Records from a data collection

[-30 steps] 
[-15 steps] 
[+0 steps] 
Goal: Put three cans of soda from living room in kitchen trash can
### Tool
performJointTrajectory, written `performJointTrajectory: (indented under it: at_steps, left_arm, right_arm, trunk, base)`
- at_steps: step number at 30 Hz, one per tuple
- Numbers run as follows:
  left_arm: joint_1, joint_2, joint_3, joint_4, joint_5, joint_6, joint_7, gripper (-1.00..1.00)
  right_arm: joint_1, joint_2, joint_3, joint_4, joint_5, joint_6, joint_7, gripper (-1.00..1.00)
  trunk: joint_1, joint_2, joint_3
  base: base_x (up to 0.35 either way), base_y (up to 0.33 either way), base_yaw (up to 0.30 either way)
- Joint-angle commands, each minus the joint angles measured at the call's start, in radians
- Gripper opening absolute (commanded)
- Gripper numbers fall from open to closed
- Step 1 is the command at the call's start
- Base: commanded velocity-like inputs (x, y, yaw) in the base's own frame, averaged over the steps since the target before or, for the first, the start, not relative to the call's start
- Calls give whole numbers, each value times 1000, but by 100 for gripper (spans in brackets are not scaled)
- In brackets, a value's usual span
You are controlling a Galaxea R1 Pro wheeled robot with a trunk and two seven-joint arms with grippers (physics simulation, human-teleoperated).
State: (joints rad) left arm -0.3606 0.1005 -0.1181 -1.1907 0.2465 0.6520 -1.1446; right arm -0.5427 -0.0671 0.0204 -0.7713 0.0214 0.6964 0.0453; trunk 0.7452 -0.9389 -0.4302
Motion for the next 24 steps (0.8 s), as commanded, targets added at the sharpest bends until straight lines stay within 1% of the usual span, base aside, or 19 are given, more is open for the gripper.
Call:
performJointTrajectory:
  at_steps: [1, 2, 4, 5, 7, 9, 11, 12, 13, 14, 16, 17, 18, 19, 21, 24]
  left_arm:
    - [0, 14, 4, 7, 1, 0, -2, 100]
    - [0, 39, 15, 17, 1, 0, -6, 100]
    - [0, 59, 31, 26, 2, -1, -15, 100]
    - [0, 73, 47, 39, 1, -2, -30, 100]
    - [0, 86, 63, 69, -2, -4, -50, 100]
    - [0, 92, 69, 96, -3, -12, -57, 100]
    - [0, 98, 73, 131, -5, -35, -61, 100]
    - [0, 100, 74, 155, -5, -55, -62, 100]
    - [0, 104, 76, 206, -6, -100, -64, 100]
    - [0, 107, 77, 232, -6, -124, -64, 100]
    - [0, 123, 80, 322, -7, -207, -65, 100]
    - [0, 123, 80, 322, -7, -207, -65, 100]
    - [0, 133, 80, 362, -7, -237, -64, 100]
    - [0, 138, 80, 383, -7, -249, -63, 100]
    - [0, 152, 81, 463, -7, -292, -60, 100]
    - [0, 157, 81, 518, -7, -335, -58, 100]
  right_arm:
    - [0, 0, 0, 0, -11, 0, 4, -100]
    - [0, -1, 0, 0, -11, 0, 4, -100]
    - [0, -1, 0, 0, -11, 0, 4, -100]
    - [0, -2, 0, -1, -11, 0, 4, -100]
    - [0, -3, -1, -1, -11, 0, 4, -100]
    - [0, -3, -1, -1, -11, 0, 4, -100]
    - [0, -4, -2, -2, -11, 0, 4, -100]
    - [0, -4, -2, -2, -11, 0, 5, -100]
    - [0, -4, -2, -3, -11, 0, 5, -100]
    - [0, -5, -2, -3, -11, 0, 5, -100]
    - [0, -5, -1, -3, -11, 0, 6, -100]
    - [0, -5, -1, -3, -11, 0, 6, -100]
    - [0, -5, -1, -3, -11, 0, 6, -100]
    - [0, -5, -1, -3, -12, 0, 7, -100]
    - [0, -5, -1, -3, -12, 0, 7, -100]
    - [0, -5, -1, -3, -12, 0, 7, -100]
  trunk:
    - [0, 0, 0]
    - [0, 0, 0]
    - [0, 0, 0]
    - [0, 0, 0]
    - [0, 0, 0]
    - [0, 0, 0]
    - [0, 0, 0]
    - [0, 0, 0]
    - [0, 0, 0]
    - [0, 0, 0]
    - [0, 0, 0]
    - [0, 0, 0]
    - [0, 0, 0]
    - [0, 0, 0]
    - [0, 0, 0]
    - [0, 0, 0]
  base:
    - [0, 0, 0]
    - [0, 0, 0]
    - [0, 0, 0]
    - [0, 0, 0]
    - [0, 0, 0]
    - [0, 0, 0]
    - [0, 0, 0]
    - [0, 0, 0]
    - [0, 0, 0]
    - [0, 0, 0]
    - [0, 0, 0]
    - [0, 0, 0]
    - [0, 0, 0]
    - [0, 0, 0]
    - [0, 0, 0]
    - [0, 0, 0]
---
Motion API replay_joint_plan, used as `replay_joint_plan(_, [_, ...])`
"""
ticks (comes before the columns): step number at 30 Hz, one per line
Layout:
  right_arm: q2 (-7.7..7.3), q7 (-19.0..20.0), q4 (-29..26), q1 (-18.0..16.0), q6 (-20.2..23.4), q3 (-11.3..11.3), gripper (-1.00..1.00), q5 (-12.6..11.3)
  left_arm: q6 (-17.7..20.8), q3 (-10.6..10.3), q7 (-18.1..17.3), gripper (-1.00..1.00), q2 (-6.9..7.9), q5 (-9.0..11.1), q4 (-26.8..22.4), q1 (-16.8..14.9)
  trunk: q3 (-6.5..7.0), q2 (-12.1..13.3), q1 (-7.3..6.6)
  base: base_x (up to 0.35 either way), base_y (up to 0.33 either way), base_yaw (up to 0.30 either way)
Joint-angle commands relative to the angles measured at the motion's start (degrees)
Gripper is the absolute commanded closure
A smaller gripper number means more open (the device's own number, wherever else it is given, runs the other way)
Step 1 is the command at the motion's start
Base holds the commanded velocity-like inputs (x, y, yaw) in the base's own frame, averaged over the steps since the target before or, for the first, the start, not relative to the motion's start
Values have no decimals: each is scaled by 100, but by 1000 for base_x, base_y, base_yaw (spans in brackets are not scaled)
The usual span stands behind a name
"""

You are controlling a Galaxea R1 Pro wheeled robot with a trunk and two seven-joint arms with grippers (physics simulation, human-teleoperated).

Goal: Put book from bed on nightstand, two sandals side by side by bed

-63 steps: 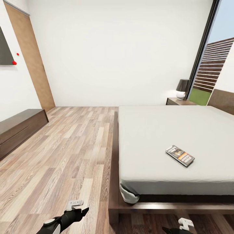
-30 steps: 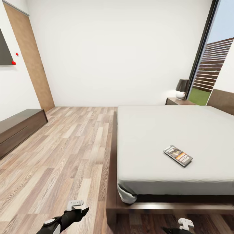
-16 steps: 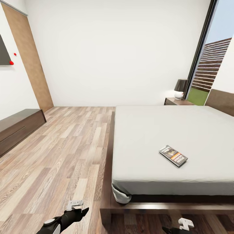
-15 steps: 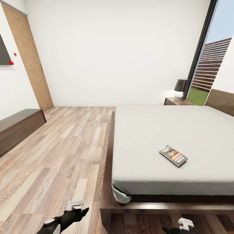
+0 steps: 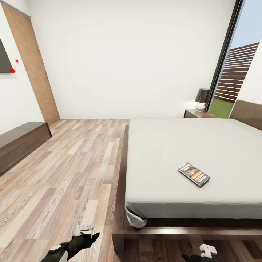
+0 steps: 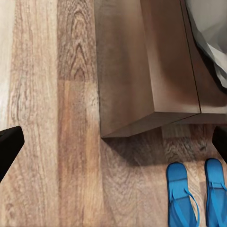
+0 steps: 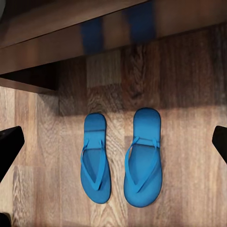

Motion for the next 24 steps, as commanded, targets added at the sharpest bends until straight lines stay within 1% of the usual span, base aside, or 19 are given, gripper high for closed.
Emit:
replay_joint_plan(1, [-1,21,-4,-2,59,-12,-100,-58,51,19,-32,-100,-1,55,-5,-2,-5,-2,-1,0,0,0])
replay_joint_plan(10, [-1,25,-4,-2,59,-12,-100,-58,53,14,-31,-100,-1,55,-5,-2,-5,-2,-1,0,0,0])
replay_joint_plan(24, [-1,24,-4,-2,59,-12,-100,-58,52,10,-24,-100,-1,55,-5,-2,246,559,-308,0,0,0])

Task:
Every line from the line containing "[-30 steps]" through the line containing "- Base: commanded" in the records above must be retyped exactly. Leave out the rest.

Result of the exercise:
[-30 steps] 
[-15 steps] 
[+0 steps] 
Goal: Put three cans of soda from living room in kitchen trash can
### Tool
performJointTrajectory, written `performJointTrajectory: (indented under it: at_steps, left_arm, right_arm, trunk, base)`
- at_steps: step number at 30 Hz, one per tuple
- Numbers run as follows:
  left_arm: joint_1, joint_2, joint_3, joint_4, joint_5, joint_6, joint_7, gripper (-1.00..1.00)
  right_arm: joint_1, joint_2, joint_3, joint_4, joint_5, joint_6, joint_7, gripper (-1.00..1.00)
  trunk: joint_1, joint_2, joint_3
  base: base_x (up to 0.35 either way), base_y (up to 0.33 either way), base_yaw (up to 0.30 either way)
- Joint-angle commands, each minus the joint angles measured at the call's start, in radians
- Gripper opening absolute (commanded)
- Gripper numbers fall from open to closed
- Step 1 is the command at the call's start
- Base: commanded velocity-like inputs (x, y, yaw) in the base's own frame, averaged over the steps since the target before or, for the first, the start, not relative to the call's start

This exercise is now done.